In Plain English:
AICAR (acadesine) is not a peptide — it is a naturally occurring nucleoside analog and intermediate in purine biosynthesis. Once injected, cells convert it into ZMP, a molecule that mimics AMP and fools the body's master energy sensor (AMPK) into thinking energy is low. This triggers the same downstream cascade as endurance exercise: fat burning, glucose uptake, mitochondrial growth, and inflammatory suppression. In a landmark 2008 mouse study, AICAR alone — no exercise — boosted treadmill endurance by 44%. It has been in human Phase III clinical trials for cardiac surgery and has full WADA-prohibited status, which tells you it works well enough to worry competitive sport.
Research Maturity
Phase III (~2,100 PubMed papers on AICAR/AMPK; >1,700 covered in a 2021 systematic review+ Studies)
Focus
Cardiometabolic Health
Endurance & Performance
Metabolic Signaling
Origin
AICAR (5-aminoimidazole-4-carboxamide-1-β-D-ribofuranoside, CAS 2627-69-2) is an endogenous intermediate of the de novo purine synthesis pathway, first isolated from Bacillus subtilis. It gained pharmacological interest in the 1980s as a cardioprotective agent under the name acadesine and was licensed to Schering-Plough for Phase III cardiac surgery trials in 2007. WADA banned it in competition and out of competition from January 2009 under the Hormone and Metabolic Modulators category after lab evidence confirmed performance-enhancing endurance effects in animal models.
Mechanism
AICAR enters cells via the equilibrative nucleoside transporter ENT1. Inside, adenosine kinase phosphorylates it to ZMP (AICA ribonucleotide monophosphate) — an AMP analog. ZMP accumulates intracellularly (reaching millimolar concentrations) and binds the γ-subunit of the AMPK heterotrimer, promoting allosteric activation and enhancing phosphorylation at Thr172 on the α-subunit by upstream kinases LKB1 and CaMKKβ. AMPK activation triggers: inhibition of ACC (acetyl-CoA carboxylase) → fatty acid oxidation; GLUT4 translocation → insulin-independent glucose uptake; PGC-1α induction → mitochondrial biogenesis; mTORC1 suppression → reduced anabolic signalling. CRITICAL CAVEAT: a 2021 systematic review of >1,700 PubMed studies (PMC8147799) established that many effects attributed to AMPK activation are in fact AMPK-independent, driven by ZMP's disruption of purine/pyrimidine metabolism and by extracellular adenosine accumulation. ZMP is also 40–50x less potent than AMP at AMPK activation, explaining why millimolar concentrations are required.
Outcome
Animal models: 44% increase in treadmill running endurance without training (2008 Cell study, Narkar et al.); improved insulin sensitivity; fat mass reduction; neuroprotection in diabetic polyneuropathy models; anti-tumour activity in lymphoma and leukemia cells.

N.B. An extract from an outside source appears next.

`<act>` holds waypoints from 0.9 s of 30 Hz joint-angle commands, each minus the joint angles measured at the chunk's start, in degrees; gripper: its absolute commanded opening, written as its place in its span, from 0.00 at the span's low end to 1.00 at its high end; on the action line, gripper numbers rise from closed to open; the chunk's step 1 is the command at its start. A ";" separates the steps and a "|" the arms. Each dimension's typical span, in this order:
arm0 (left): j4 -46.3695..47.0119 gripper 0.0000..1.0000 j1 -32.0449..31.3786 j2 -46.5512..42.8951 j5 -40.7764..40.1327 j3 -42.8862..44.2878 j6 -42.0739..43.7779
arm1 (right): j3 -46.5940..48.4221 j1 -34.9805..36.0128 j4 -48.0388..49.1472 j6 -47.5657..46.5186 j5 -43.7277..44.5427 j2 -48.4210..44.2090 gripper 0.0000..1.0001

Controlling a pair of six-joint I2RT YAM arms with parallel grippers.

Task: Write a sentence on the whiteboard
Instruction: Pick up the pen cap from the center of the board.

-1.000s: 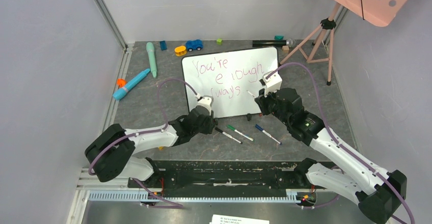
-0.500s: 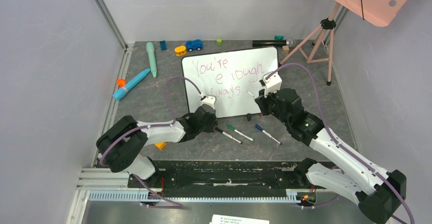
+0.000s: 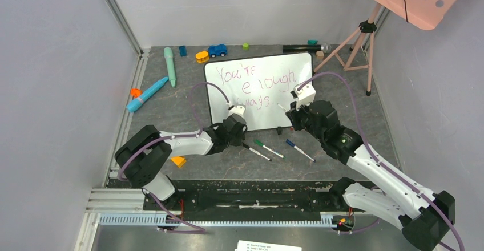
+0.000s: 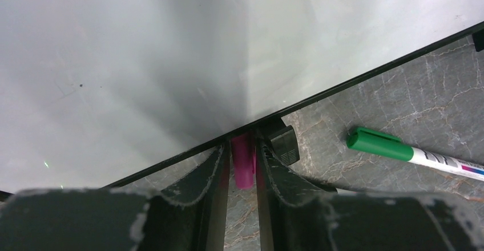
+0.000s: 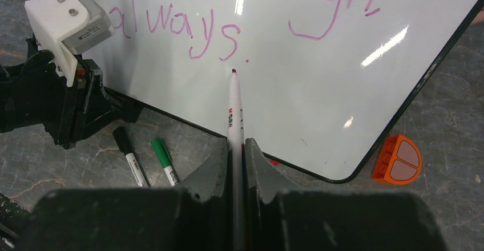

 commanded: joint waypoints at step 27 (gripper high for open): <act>-10.62 0.02 -0.12 -34.39 -1.99 -4.65 -28.00 | -15.25 0.68 22.82 8.76 -20.89 -11.10 0.00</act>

Human cardiac surgery (5-trial meta-analysis, 4,043 CABG patients): 27% reduction in perioperative MI, 50% reduction in early cardiac death through day 4, 26% reduction in combined MI/stroke/cardiac death (Multicenter Study of Perioperative Ischemia, JAMA 1997). The subsequent RED-CABG Phase III trial (3,080 patients, 2012) showed no benefit in a higher-risk population, with primary endpoint rates of 5.0% placebo vs 5.1% acadesine, and was stopped early by futility analysis. Cancer Phase I/II (CLL, 2013): MTD 210 mg/kg IV, acceptable safety; halted in MDS/AML (2019) due to serious renal toxicity at high doses. WADA-banned since 2009.